The current paradigm of biomedical research is largely centered on identification of molecular targets followed by development of small molecules with which to modulate such targets. This strategy largely misses out on the rich potential of pharmacology to help drive discovery of biological processes. Furthermore, this prevailing paradigm rests on the assumption that phenotypes caused by specific genetic perturbations can be effectively mimicked by small molecules designed to act on the same molecular targets; an assumption that is frequently untenable. Finally, to understand drug action in the context of whole organisms, it is insufficient to simply know a given compound's targets. This is because rather than a set of discreet targets, biological organisms are intact, homeostatic systems perturbations to which can best be understood at a system-wide level.
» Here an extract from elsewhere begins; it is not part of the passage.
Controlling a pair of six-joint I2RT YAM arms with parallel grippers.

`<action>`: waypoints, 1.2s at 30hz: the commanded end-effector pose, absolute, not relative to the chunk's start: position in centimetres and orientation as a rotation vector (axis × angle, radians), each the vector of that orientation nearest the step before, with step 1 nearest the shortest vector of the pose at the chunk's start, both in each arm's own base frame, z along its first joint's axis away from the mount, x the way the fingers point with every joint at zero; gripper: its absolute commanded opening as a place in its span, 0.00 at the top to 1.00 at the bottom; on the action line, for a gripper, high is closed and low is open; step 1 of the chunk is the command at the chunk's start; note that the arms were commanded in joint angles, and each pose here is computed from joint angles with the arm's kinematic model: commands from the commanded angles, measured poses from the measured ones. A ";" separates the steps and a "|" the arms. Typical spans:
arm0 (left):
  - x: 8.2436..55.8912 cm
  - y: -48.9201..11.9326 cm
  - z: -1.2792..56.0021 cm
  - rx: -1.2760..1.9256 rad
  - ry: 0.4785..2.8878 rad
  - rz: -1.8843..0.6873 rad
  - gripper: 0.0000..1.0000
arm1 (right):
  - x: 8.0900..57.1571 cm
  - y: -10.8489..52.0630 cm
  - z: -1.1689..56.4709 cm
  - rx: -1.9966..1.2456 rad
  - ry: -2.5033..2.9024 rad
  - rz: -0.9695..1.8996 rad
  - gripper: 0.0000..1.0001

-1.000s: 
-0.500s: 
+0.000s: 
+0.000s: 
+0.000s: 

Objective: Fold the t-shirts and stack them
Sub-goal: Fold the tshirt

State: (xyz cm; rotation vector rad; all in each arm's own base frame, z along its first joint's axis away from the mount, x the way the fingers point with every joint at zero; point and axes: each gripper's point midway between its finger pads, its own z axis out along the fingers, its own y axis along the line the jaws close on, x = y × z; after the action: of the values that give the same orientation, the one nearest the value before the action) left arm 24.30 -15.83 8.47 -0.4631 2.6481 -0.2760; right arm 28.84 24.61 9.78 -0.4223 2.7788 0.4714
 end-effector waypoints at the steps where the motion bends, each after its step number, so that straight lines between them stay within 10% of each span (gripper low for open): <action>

We have leveraged the experimental advantage of C.elegans to screen through compound libraries to identify those that alter C.elegans fat. In collaborative efforts with laboratories of Dr. Shoichet (UCSF, QB3) and Dr. Roth (UNC-Chapel Hill), we have begun efforts aimed at understanding the mechanisms of actions of these compounds in the context of whole animals by combining in silico predictions with in vitro and in vivo validation of these predictions on C.elegans and mammalian pathways. Thus far, our findings support the notion that whole animal C.elegans screening can lead to identification of novel compounds that act on evolutionary conserved fat regulatory pathways and that these compounds, in turn, facilitate understanding the cellular and molecular circuits that underlie mechanisms of actions of these compounds. Some of these compounds can serve as easily portable experimental reagents with which to probe the complex relationship of metabolic pathways to a variety of physiological and pathophysiological processes in various experimental systems.